Dienstag, 14. September 2010

Aktuelles Training

Wenn ich über mein aktuelles Training oder meine derzeitigen Trainingsinhalte schreibe, dann gibt es einen Unterschied zwischen meinem privaten Einzeltraining und dem mit meinen Trainingspartnern. Klarer Vorteil des Einzeltrainings ist, daß ich mich ganz und gar auf mich selbst konzentrieren kann und genau das trainiere, was für mich notwendig ist. Klarer Nachteil des Einzeltrainings ist das Fehlen eines Trainingspartners.

Natürlich trainiere ich keine flashy Kombinationen – das, was Kombinationen am nächsten kommt, ist Inhalt meiner Kata, angefangen bei der Ten no Kata. Oft findet eine Aufsplittung in sogenanntes Kihon und in Kata statt. Für den Kihon-Teil des Trainings werden dann durch kluge Köpfe viele Gesten oder Bewegungen (Techniken) aneinandergereiht, was manchmal sehr lange Kombinationen zur Folge hat. Irgendeinen Wert hat das bestimmt. Für mein Training ist das aber eher unwichtig.

Also bleibt Kata als der Teil meines Einzeltrainings übrig, über den ich am einfachsten berichten kann. Zur Zeit stehen für mich Kankū und Sakugawa no Kon auf dem Plan. Bei Kankū laufe ich heiß. Als Übungsform ist Kankū einfach hervorragend und ich kann verstehen, weshalb Funakoshi Sensei gerade diese Kata mochte. Um Kankū als Übungsform begreifen zu können, muß man die historischen Hintergründe (ich meine nicht die Legenden) kennen. Ich beschreibe sie in meinem Buch.

Viele Gesten aus Kankū finden sich auch bei General Ch'i und der liebte den Faustkampf. Immer wenn ich Kankū trainiere, muß ich an ein Motto von ihm denken:

"Den Faustkampf nicht zu kennen,
das ist wie Donnerschlag,
ohne es zu schaffen, sich die Ohren zuzuhalten."

Schon die erste Bewegung – Funakoshi Sensei nennt das Ding Tsuki no Maru (Mondkreis) – ist äußerst wichtig. Mit dieser Bewegung stelle ich meinen „Karate-Körper“ ein.
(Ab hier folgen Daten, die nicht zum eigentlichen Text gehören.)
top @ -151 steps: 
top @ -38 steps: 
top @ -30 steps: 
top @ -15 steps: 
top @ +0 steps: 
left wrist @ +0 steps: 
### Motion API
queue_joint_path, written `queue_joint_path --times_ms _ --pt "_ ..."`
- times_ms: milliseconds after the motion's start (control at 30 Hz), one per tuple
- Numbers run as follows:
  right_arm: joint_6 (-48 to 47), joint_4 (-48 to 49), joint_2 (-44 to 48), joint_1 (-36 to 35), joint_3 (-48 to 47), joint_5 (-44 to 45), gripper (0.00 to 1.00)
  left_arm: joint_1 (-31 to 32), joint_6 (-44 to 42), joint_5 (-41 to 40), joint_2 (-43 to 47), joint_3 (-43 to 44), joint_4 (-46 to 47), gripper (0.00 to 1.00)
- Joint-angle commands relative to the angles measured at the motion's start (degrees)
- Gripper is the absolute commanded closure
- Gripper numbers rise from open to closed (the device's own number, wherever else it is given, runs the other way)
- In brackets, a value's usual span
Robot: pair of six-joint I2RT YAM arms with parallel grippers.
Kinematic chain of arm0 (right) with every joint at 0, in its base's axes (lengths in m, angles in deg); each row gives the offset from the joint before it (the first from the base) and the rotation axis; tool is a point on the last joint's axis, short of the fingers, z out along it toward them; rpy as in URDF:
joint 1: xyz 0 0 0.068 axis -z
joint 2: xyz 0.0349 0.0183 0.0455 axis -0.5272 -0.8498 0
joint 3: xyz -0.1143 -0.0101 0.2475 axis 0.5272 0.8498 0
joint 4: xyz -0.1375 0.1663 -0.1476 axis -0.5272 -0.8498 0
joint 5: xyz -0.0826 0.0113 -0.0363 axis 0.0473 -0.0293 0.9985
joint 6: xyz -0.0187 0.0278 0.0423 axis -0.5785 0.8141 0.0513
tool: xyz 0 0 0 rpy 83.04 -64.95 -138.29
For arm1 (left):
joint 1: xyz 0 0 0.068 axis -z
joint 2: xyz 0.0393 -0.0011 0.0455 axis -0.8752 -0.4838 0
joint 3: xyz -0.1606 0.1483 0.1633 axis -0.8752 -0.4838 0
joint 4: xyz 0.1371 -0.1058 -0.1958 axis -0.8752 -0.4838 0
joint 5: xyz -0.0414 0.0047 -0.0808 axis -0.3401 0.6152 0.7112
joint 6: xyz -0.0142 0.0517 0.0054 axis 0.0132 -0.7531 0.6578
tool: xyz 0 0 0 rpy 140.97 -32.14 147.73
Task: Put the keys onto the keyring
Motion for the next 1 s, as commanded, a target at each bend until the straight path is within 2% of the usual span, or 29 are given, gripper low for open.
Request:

Was das ist, versuche ich so weit wie möglich, in einem extra Artikel zu erklären. Einfach ausgedrückt, handelt es sich um das grundlegendste Trainingsziel in meinem Karate.

Dazu schätze ich, daß in Kankū einfache, schnörkellose Bewegungen trainiert werden, was dem militärischen Grundsatz der Schlichtheit entspricht. Die einfachen Bewegungen sind natürlich nicht unschwer. Oder besser, sie sind definitiv lehrreich wie auch hilfreich. Eine Lektion stellen die vielen Tritte dar: eine Vorführ-Kata, eine Kata im Sport-Karate betont bei diesen Tritten jeweils das kickende Bein, das sehr hoch, schnell und mit diesem netten Schnappgeräusch bewegt werden soll. Meine Konzentration im Budō-Karate liegt im Bein, auf dem ich stehe. Ja, offensichtlich trete ich auch; doch der eigentlich wichtige Teil ist die Arbeit des Standbeins.

Sakugawa no Kon teilt sich mit Kankū sowohl die Schlichtheit als auch das tiefe Abtauchen. Für Zuschauer wird Sakugawa no Kon nach kurzer Zeit langweilig. Für mich als Trainierenden bieten die sich immer wiederholenden Bewegungen tüchtig Gelegenheit, an der Verbindung Beine-Rumpf-Stock zu feilen. Besondere Aufmerksamkeit gilt bei beiden Kata den Schultern: Entspannung...

In diesem Sinne wünsche ich motiviertes und intensives Training!